А сама вдруг вспомнила про Марию. Она тоже была добрая. Для других себя не жалела. А к чему привела ее доброта? Зачем ей надо было препираться с тем фашистским офицером и что-то требовать, доказывать? Докажешь им... Не из-за нее ли Нурания и другие женщины лишились своих детей?..

Но в последние дни Нурания стала думать по-иному. Как же можно винить Марию в том, что больные женщины и раненые красноармейцы были расстреляны, а дети — вырваны из рук матерей? Требуя для этих несчастных не каких-то там немыслимых удобств, а всего лишь человеческих условий и медицинской помощи, она исходила из принятых во всем мире норм обращения с пленными, действовала как врач. Но, как уже убедилась Нурания на собственном горьком опыте, фашизму чужды человечность и сострадание. Мария, может быть, лучше других понимала это и знала, на что шла, но не испугалась, защищая обреченных на гибель. Она до конца выполнила свой долг, тем самым преподав урок мужества оставшимся в живых. И не осуждать, а до конца жизни, ежечасно, обязана помнить ее Нурания. Верно говорит Валдис, фашисты рассчитывают сковать народы страхом, превратить их в послушных рабов. А сам-то он, кажется, уже свыкся с этой ролью...

Правда, узнав грустную историю злоключений Валдиса, Нурания стала относиться к нему с большим пониманием. Ведь и он такой же, как она, одинокий листок, унесенный ветром времени в чужие края. Несчастный изгой, перекати-поле. Здесь он поневоле горбит спину. После похорон жены целый месяц скитался в окрестностях Мюнхена в поисках работы и наконец, можно сказать почти что за кров и пищу, нанялся к Марте. А еще ему велено каждый месяц проходить регистрацию в полицейском участке. Конечно, положение Валдиса чуть легче, чем у Нурании: на ночь его не запирают в комнате, в еде не отказывают, ну и, хоть сущие гроши, а все же платят какие-то деньги на мелкие расходы.

Немногословный, обычно спокойный, Валдис редко жалуется на свою нескладную судьбу, но видно, как тяжко переживает он разлуку с детьми. Нет, нет да вздохнет глубоко и скажет с тоской: «Одно прошу у бога — вернуться бы домой и встретить смертный час на родной земле».

И все же нельзя сказать, чтобы он был таким уж темным и забитым существом. Горе согнуло его, а душа — живая. Иногда, разговорившись, может удивить Нуранию какой-нибудь трезвой мыслью: «Ты еще мало знаешь немца. Он в грош не ставит другие народы. Уж это-то мы, латыши, на своем горбу испытали... Слышишь, что радио ихнее целыми днями твердит? Дескать, Германия — страна господ, и нет силы, способной противостоять ей... Я-то думал, Россия сломает немцу хребет, жаль, не получилось...»

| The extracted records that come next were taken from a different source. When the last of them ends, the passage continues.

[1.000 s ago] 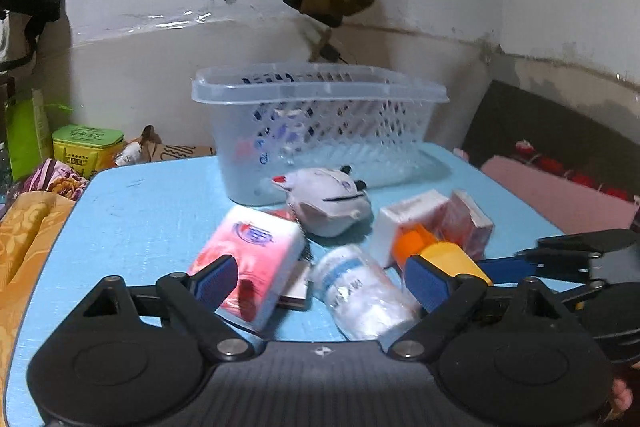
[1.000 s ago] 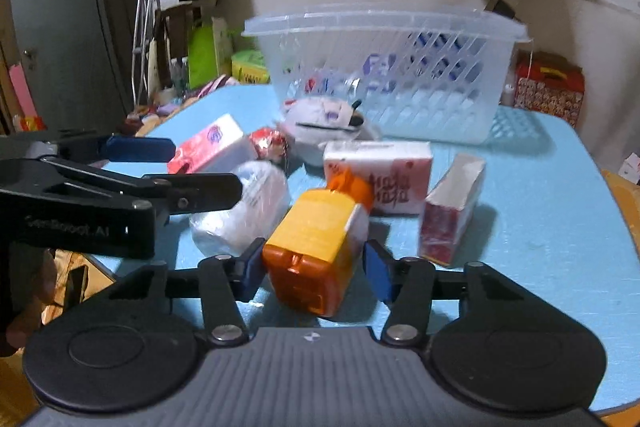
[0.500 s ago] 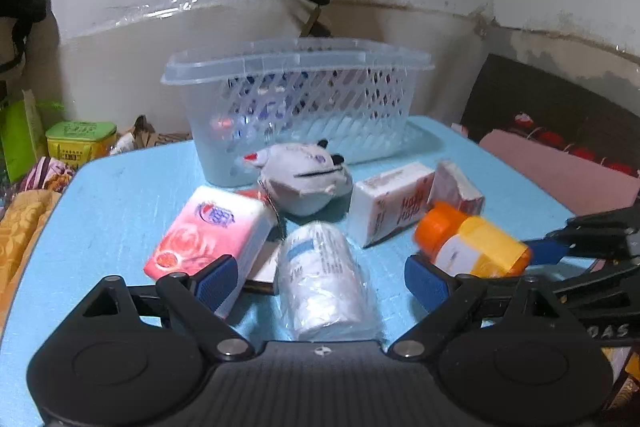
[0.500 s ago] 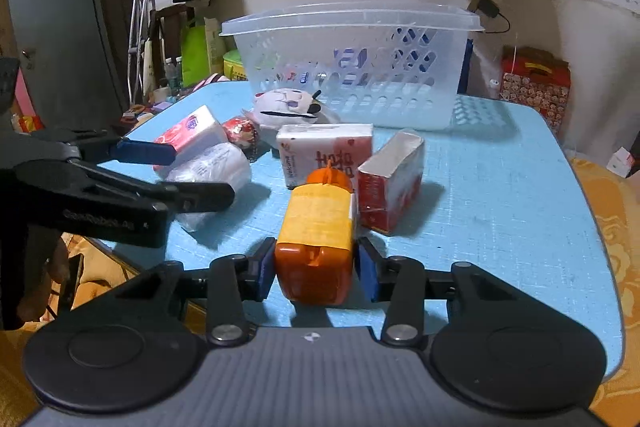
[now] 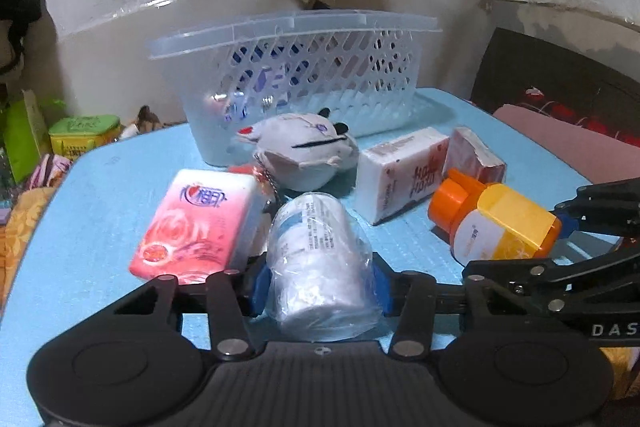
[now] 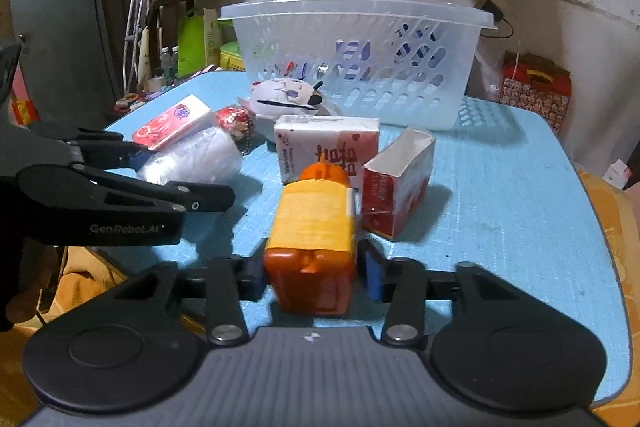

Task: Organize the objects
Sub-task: 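Grasp the orange-capped bottle with the right gripper while the left gripper grasps the white pill bottle, then carry both bottles over the basket and open both grippers to drop them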

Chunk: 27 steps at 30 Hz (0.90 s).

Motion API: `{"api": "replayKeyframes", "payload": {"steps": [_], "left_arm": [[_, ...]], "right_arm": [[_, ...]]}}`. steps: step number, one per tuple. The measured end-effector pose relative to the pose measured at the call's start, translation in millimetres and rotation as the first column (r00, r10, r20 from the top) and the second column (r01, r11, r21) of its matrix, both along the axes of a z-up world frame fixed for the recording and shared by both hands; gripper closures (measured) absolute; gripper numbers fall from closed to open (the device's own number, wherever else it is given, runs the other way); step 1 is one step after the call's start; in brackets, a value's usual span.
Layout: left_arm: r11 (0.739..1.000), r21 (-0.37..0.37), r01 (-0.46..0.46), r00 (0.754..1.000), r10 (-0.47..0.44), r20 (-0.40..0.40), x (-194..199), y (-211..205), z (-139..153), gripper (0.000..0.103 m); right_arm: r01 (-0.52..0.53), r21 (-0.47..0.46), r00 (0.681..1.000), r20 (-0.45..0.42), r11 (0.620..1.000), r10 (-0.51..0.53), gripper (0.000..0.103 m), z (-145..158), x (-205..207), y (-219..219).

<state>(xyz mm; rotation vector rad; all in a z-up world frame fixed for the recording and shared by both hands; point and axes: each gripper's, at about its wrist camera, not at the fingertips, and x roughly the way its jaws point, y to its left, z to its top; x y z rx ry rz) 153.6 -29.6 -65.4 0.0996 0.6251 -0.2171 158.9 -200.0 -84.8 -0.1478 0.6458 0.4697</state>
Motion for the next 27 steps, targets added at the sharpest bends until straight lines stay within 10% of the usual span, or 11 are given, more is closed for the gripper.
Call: {"api": "replayKeyframes", "payload": {"steps": [27], "left_arm": [[0.995, -0.098, 0.021, 0.979, -0.001, 0.202, -29.0, 17.6, 45.5, 0.051]], "right_arm": [[-0.019, 0.205, 0.99, 0.14, 0.978, -0.01, 0.06, 51.9, -27.1, -31.6]]}}
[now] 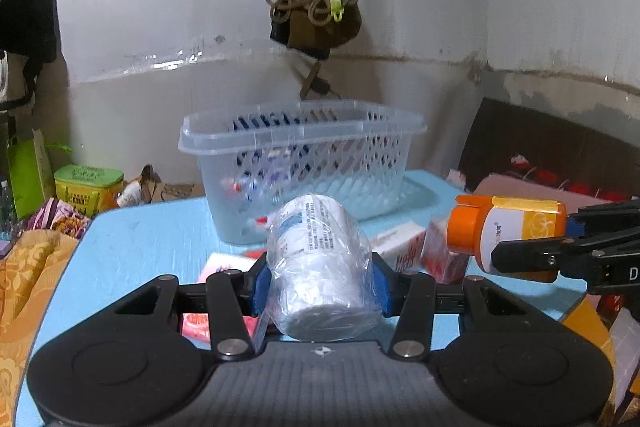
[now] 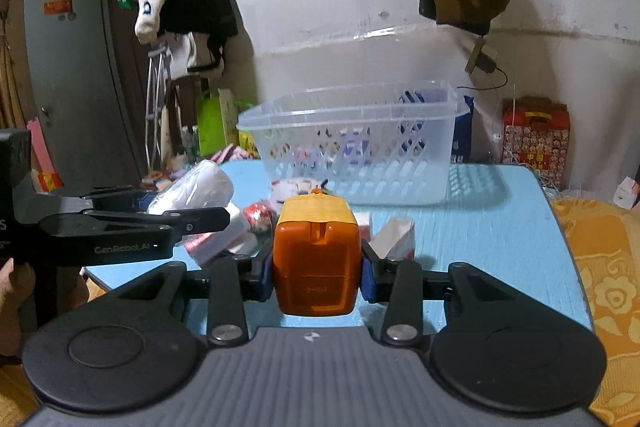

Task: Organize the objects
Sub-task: 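Carry both bottles over the basket and open both grippers to drop them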

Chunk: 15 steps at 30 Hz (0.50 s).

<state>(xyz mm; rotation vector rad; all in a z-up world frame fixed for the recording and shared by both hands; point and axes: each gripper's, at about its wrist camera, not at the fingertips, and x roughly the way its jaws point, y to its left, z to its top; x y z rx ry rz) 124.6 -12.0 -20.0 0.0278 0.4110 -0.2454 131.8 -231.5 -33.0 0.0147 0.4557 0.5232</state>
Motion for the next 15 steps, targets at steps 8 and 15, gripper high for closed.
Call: {"api": "replayKeyframes", "payload": {"steps": [8, 15], "left_arm": [[0.999, -0.032, 0.015, 0.999, -0.014, 0.046, -4.7, 6.7, 12.0, 0.051], [0.996, -0.092, -0.017, 0.995, 0.026, 0.097, -6.2, 25.3, 32.4, 0.05]], "right_arm": [[-0.008, 0.049, 1.0, 0.024, 0.999, 0.007, 0.06, 7.9, 2.5, -8.7], [-0.006, 0.098, 0.997, 0.072, 0.995, -0.001, 0.06, 22.5, 8.3, -16.3]]}}
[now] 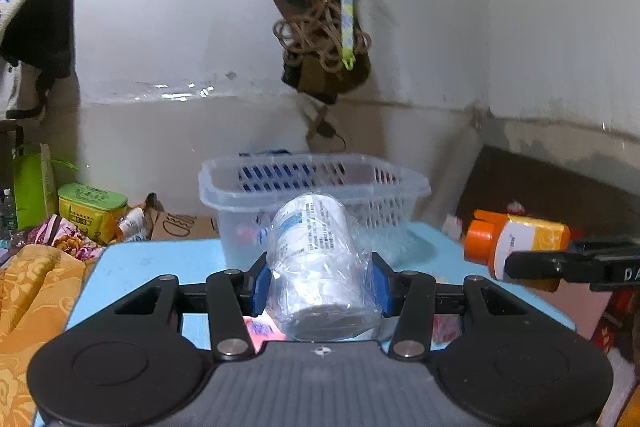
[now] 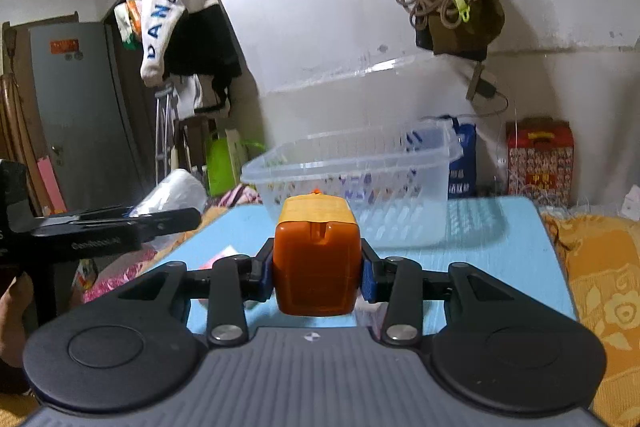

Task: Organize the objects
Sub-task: 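Carry both bottles over the basket and open both grippers to drop them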

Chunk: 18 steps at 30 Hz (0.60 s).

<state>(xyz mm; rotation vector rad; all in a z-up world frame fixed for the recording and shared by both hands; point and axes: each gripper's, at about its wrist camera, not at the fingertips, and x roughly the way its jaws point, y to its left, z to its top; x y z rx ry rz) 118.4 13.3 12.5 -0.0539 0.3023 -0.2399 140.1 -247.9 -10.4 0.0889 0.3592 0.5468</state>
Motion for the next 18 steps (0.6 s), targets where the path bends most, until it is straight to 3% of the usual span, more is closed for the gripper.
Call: {"api": "replayKeyframes", "payload": {"steps": [6, 12, 16, 18], "left_arm": [[0.998, -0.057, -0.016, 0.999, 0.018, 0.03, 14.7, 8.4, 36.3, 0.05], [0.996, -0.086, -0.02, 1.0, 0.021, 0.017, 79.0, 2.8, 76.0, 0.05], [0.997, -0.056, -0.062, 0.995, 0.058, -0.081, 144.8, -9.2, 74.2, 0.05], [0.994, -0.082, -0.075, 0.988, 0.063, -0.138, 169.5, -11.2, 65.7, 0.05]], "right_arm": [[0.004, -0.008, 0.998, 0.058, 1.0, -0.003, 0.06, 18.4, 27.3, 11.4], [0.026, -0.029, 0.997, 0.068, 0.999, -0.024, 0.06, 45.9, 99.5, 34.5], [0.051, -0.1, 0.998, 0.036, 0.994, -0.048, 0.06, 41.8, 146.7, 51.4], [0.068, -0.123, 0.997, 0.03, 0.99, -0.065, 0.06, 35.5, 160.7, 55.4]]}}
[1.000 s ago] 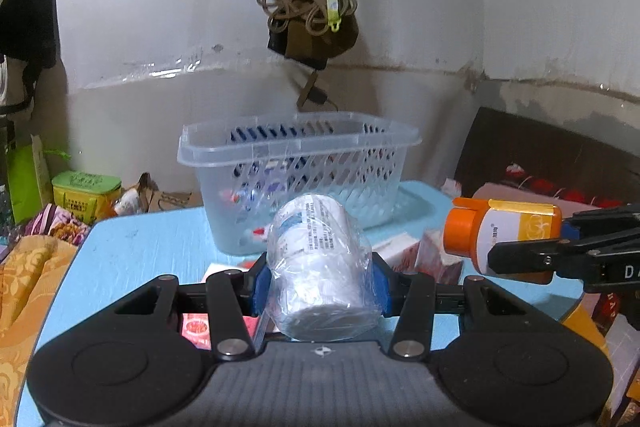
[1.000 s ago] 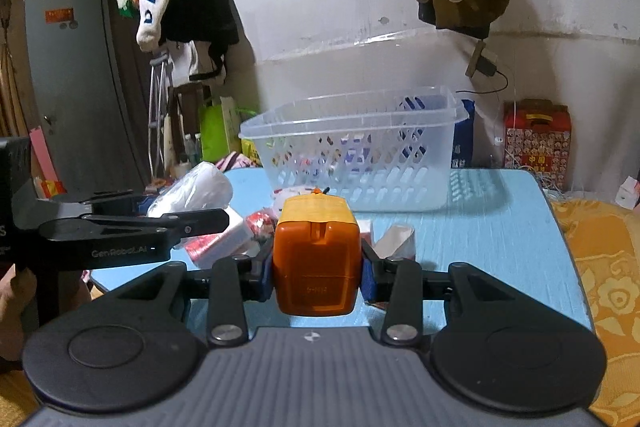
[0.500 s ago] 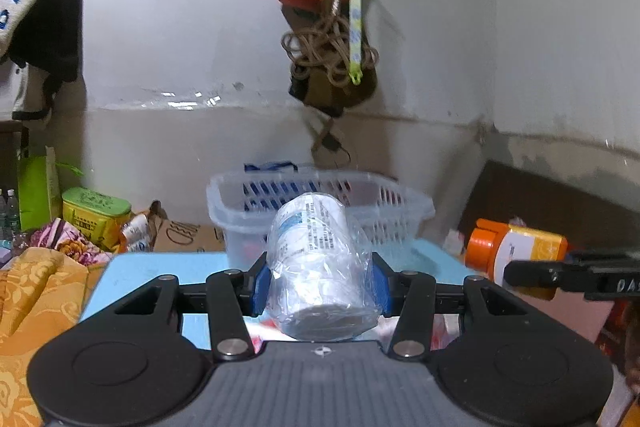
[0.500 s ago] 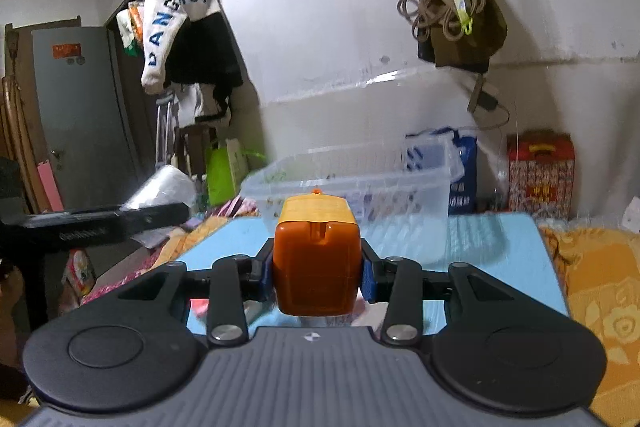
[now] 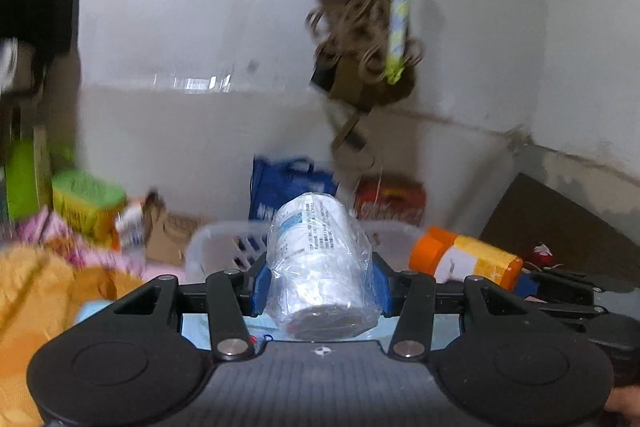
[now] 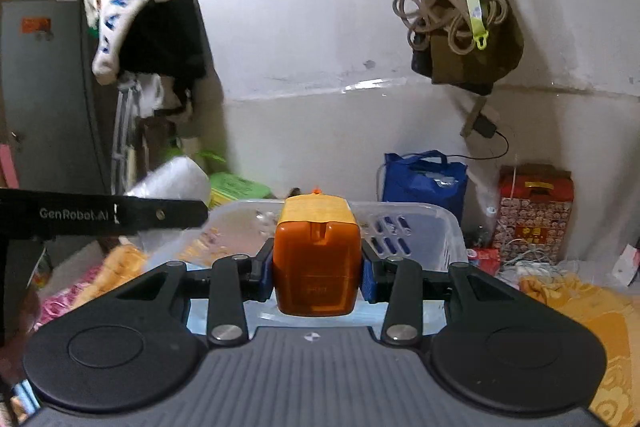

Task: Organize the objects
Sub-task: 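Carry both bottles over the basket and open both grippers to drop them, then grasp the red-white carton with the right gripper while the left gripper grasps the pink tissue pack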

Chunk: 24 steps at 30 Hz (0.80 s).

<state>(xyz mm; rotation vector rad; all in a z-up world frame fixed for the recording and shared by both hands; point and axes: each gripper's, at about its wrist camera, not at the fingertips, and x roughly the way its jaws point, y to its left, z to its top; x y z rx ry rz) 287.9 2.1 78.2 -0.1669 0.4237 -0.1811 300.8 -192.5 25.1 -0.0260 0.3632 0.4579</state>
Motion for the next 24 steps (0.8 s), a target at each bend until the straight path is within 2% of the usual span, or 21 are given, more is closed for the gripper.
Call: {"api": "replayKeyframes", "payload": {"steps": [3, 5, 6, 7, 8, 9, 11, 12, 15, 18, 19, 21, 24], "left_arm": [[1.0, 0.001, -0.006, 0.999, 0.006, -0.045, 23.9, -2.7, -16.7, 0.049], [0.999, -0.006, -0.033, 0.998, 0.032, -0.049, 34.2, 0.2, -23.7, 0.044], [0.999, -0.014, -0.039, 0.998, 0.039, -0.044, 38.5, 1.3, -26.3, 0.031], [0.999, -0.016, -0.042, 0.998, 0.041, -0.042, 41.6, 1.2, -27.8, 0.014], [0.999, -0.006, -0.048, 0.998, 0.048, -0.034, 41.1, 3.1, -28.2, 0.011], [0.998, 0.006, -0.069, 0.998, 0.069, -0.009, 34.6, 4.4, -27.6, 0.011], [0.996, 0.015, -0.086, 0.995, 0.085, 0.047, 17.6, 9.8, -23.3, 0.011], [0.997, 0.018, -0.076, 0.996, 0.075, 0.056, 7.2, 12.3, -22.0, 0.011], [0.999, 0.042, -0.034, 0.997, 0.031, 0.066, -30.0, 18.0, -29.4, 0.011], [0.999, 0.042, -0.03, 0.999, 0.029, 0.026, -67.6, 28.3, -56.2, 0.007], [0.999, 0.037, -0.028, 1.0, 0.028, -0.002, -77.3, 32.0, -67.3, 0.007], [0.999, 0.034, -0.025, 0.999, 0.026, -0.046, -90.2, 37.8, -84.8, 0.007], [0.995, 0.084, -0.051, 0.996, 0.057, -0.074, -101.1, 41.8, -98.3, 0.007]], "right_arm": [[0.013, -0.044, 1.0, -0.015, 0.999, -0.013, 0.059, -10.8, 14.7, 5.2], [0.017, -0.058, 1.0, -0.01, 0.998, -0.018, 0.058, -14.9, 17.9, 6.2], [0.016, -0.064, 1.0, -0.018, 0.998, -0.017, 0.042, -15.1, 18.8, 6.4], [0.016, -0.06, 1.0, -0.026, 0.998, -0.017, 0.031, -14.8, 18.2, 5.6], [0.03, -0.046, 1.0, -0.006, 0.999, -0.03, 0.013, -13.3, 12.1, 2.2], [0.055, -0.024, 0.998, 0.038, 0.998, -0.054, 0.0, -10.0, 1.9, -2.6], [0.088, 0.03, 0.991, 0.102, 0.996, -0.09, 0.0, -5.6, -24.3, -15.7], [0.094, 0.057, 0.991, 0.095, 0.994, -0.099, 0.0, -6.4, -36.9, -23.5], [0.102, 0.142, 0.994, 0.018, 0.985, -0.106, 0.0, -22.0, -74.9, -44.5], [0.145, 0.207, 0.989, -0.04, 0.968, -0.139, 0.0, -51.8, -110.6, -57.3], [0.153, 0.191, 0.988, -0.063, 0.97, -0.143, 0.0, -61.7, -118.5, -57.4], [0.169, 0.1, 0.982, -0.107, 0.981, -0.158, 0.0, -77.2, -126.5, -53.6], [0.191, 0.033, 0.977, -0.107, 0.981, -0.187, 0.0, -90.6, -141.9, -49.7]]}}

Когда вся капуста была убрана и отгружена в город, Валдис на паре лошадей вспахал весь участок. Под нудным, холодным дождем Нурания подбирала корешки и капустные листья в корзину. Ничего не должно пропадать у жадной и расчетливой Марты. Она ухитряется продать весь этот капустный мусор концлагерю в пищу узникам.

Думала смертельно уставшая Нурания: вот разделаются она и Валдис с капустой, и станет им немного легче. Но надежде этой не суждено было сбыться. С первыми осенними дождями, когда, казалось, весь мир окутан промозглым сырым туманом, дальний ли, близкий ли родственник Марты, а по существу, еще один ее батрак по имени Генрих пригнал на хутор полсотни голов свиней, которых все лето пас в дубовом лесу где-то в горах. Теперь этих прожорливых животных предстояло откармливать взаперти до начала зимних холодов.